Recorded information →
● ● ● ● ● ● ●

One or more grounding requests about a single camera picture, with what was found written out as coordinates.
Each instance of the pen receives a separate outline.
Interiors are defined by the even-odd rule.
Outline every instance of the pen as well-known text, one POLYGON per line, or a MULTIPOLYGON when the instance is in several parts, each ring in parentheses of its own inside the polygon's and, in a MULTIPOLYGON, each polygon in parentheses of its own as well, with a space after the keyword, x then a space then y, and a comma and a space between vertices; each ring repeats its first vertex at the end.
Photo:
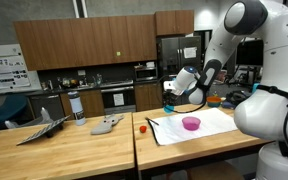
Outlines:
POLYGON ((156 124, 156 125, 159 126, 159 124, 158 124, 157 122, 153 121, 152 119, 150 119, 150 118, 148 118, 148 117, 145 117, 145 119, 148 120, 148 121, 151 121, 152 123, 154 123, 154 124, 156 124))

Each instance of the whiteboard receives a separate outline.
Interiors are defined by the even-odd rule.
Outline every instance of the whiteboard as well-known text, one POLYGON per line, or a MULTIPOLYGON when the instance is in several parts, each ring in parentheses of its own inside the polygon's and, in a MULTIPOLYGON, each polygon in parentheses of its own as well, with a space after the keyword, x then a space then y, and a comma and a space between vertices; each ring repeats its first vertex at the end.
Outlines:
POLYGON ((0 45, 0 94, 41 90, 36 71, 28 71, 19 44, 0 45))

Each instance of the poster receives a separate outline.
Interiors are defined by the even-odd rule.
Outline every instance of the poster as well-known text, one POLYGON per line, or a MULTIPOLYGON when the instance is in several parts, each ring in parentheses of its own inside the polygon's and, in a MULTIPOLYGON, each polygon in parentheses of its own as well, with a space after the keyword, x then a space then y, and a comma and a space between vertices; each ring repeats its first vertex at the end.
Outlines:
POLYGON ((24 59, 21 56, 0 57, 0 89, 30 85, 24 59))

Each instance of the white container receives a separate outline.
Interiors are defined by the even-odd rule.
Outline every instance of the white container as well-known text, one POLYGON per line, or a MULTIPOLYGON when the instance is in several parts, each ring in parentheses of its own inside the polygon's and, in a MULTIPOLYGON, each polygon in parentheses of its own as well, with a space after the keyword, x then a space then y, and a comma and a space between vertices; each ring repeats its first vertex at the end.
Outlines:
POLYGON ((147 62, 146 67, 155 67, 155 63, 153 61, 147 62))
POLYGON ((84 117, 83 106, 81 104, 80 95, 77 91, 67 93, 70 98, 72 111, 75 118, 75 124, 81 126, 85 124, 86 120, 84 117))

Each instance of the stovetop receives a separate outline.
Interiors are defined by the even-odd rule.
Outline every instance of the stovetop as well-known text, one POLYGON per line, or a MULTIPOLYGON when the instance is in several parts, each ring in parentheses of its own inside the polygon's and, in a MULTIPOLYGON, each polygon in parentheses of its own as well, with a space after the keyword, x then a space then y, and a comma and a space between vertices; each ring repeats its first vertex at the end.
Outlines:
POLYGON ((121 80, 121 81, 103 82, 100 85, 100 87, 119 87, 119 86, 126 86, 126 85, 133 85, 133 80, 121 80))

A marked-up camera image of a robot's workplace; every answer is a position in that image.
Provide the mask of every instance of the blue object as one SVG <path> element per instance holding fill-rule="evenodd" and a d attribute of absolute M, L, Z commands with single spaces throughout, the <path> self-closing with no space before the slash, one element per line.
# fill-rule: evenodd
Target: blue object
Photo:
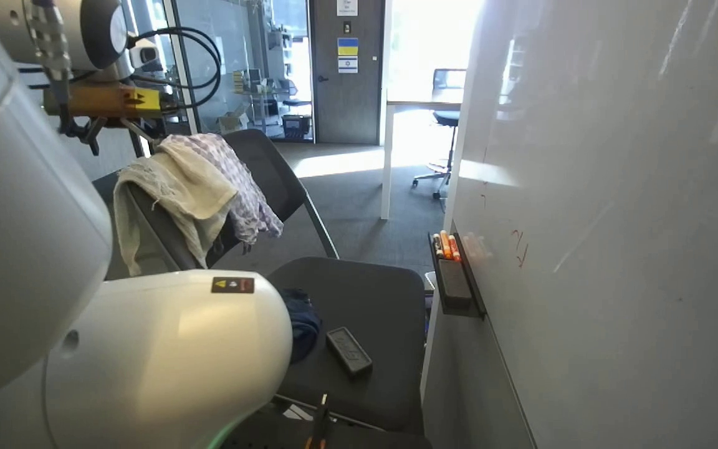
<path fill-rule="evenodd" d="M 315 352 L 321 322 L 315 313 L 315 306 L 311 306 L 311 299 L 310 299 L 307 291 L 284 288 L 281 299 L 286 304 L 289 322 L 291 322 L 291 357 L 289 357 L 289 364 L 297 364 L 297 361 L 307 359 Z"/>

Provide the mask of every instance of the desk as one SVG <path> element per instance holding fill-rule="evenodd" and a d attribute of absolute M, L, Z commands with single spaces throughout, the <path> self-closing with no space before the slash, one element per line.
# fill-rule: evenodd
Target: desk
<path fill-rule="evenodd" d="M 385 120 L 385 180 L 382 180 L 382 220 L 390 220 L 392 208 L 392 136 L 395 136 L 395 114 L 405 110 L 462 110 L 462 99 L 440 99 L 440 96 L 396 96 L 386 99 Z"/>

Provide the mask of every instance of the chair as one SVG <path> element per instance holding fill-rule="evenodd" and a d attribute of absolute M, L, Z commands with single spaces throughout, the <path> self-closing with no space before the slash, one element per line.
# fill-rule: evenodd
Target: chair
<path fill-rule="evenodd" d="M 375 369 L 367 377 L 351 378 L 342 370 L 339 359 L 330 353 L 321 333 L 315 352 L 289 366 L 277 395 L 286 404 L 316 404 L 321 394 L 330 394 L 331 410 L 344 420 L 421 433 L 420 377 L 426 333 L 421 277 L 412 269 L 337 258 L 337 246 L 315 202 L 275 141 L 258 129 L 230 131 L 224 140 L 250 167 L 269 206 L 281 220 L 291 216 L 299 206 L 310 208 L 330 255 L 295 258 L 275 269 L 266 279 L 280 291 L 304 291 L 321 318 L 321 329 L 349 326 L 375 359 Z M 109 202 L 115 180 L 118 177 L 109 173 L 95 182 Z M 140 187 L 129 188 L 129 200 L 140 203 L 144 226 L 163 241 L 163 255 L 153 255 L 163 262 L 157 269 L 196 269 L 170 215 L 163 206 L 153 206 L 153 200 Z M 219 258 L 234 245 L 240 241 L 228 221 L 208 258 Z"/>
<path fill-rule="evenodd" d="M 464 67 L 437 67 L 431 77 L 431 96 L 443 101 L 462 101 L 464 95 Z M 443 180 L 443 183 L 452 182 L 452 165 L 454 165 L 454 146 L 456 146 L 456 129 L 458 129 L 458 110 L 435 110 L 435 120 L 441 127 L 452 127 L 452 144 L 446 165 L 437 167 L 435 171 L 420 173 L 412 180 L 412 187 L 416 187 L 421 180 Z"/>
<path fill-rule="evenodd" d="M 230 131 L 224 134 L 224 140 L 238 152 L 238 156 L 250 167 L 258 187 L 261 188 L 261 195 L 266 197 L 266 203 L 277 212 L 277 216 L 286 221 L 299 206 L 307 206 L 310 220 L 325 245 L 325 252 L 339 258 L 334 238 L 327 223 L 321 221 L 310 191 L 304 188 L 299 177 L 291 171 L 291 167 L 284 161 L 277 144 L 266 140 L 260 129 Z M 113 203 L 115 182 L 118 182 L 118 171 L 95 180 L 95 187 L 108 203 Z M 184 246 L 184 238 L 180 230 L 175 226 L 175 221 L 170 220 L 170 215 L 163 206 L 155 206 L 155 200 L 144 195 L 137 183 L 128 187 L 128 197 L 140 208 L 140 226 L 144 226 L 143 235 L 153 235 L 157 241 L 155 246 L 160 246 L 157 255 L 143 255 L 143 263 L 150 267 L 144 274 L 200 269 L 196 258 Z M 228 220 L 216 241 L 208 252 L 208 263 L 215 263 L 238 245 L 240 238 L 234 237 L 234 226 Z M 122 263 L 115 250 L 108 279 L 118 279 L 118 277 L 128 277 L 128 267 Z"/>

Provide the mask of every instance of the door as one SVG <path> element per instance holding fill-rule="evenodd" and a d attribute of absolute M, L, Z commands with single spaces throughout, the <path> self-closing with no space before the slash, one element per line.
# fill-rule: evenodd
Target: door
<path fill-rule="evenodd" d="M 380 144 L 385 0 L 310 0 L 316 141 Z"/>

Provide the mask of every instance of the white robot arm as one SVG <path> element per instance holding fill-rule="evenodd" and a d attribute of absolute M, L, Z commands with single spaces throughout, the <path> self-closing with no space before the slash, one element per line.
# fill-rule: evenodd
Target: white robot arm
<path fill-rule="evenodd" d="M 266 279 L 103 282 L 109 250 L 0 47 L 0 447 L 205 447 L 277 390 L 291 326 Z"/>
<path fill-rule="evenodd" d="M 109 67 L 128 45 L 128 21 L 119 0 L 0 0 L 0 45 L 14 61 L 43 61 L 29 37 L 29 26 L 47 26 L 34 21 L 37 18 L 39 21 L 62 20 L 68 40 L 43 41 L 43 56 L 62 56 L 58 47 L 66 45 L 76 69 Z"/>

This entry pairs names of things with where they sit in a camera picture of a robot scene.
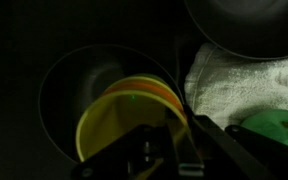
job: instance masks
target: white cloth
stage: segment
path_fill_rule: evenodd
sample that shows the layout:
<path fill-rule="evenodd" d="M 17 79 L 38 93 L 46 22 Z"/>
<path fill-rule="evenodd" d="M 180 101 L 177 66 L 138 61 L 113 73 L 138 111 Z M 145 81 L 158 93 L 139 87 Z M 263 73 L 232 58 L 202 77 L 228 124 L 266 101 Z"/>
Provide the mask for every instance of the white cloth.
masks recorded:
<path fill-rule="evenodd" d="M 288 110 L 288 58 L 259 62 L 204 44 L 186 77 L 185 95 L 195 114 L 222 129 L 266 109 Z"/>

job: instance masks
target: green object
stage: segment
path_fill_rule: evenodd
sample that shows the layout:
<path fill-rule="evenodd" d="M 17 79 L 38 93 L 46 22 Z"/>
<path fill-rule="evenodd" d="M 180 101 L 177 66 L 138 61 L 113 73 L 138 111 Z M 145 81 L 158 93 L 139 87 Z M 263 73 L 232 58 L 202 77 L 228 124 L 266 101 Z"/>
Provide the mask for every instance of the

● ● ● ● ● ● ●

Activity →
When a line in the listing above holds the word "receives", copy it.

Result →
Each instance of the pen receives a separate outline.
Each instance of the whiteboard receives a separate outline.
Each instance of the poster receives a separate outline.
Each instance of the white container receives a separate outline.
Each instance of the stovetop receives a separate outline.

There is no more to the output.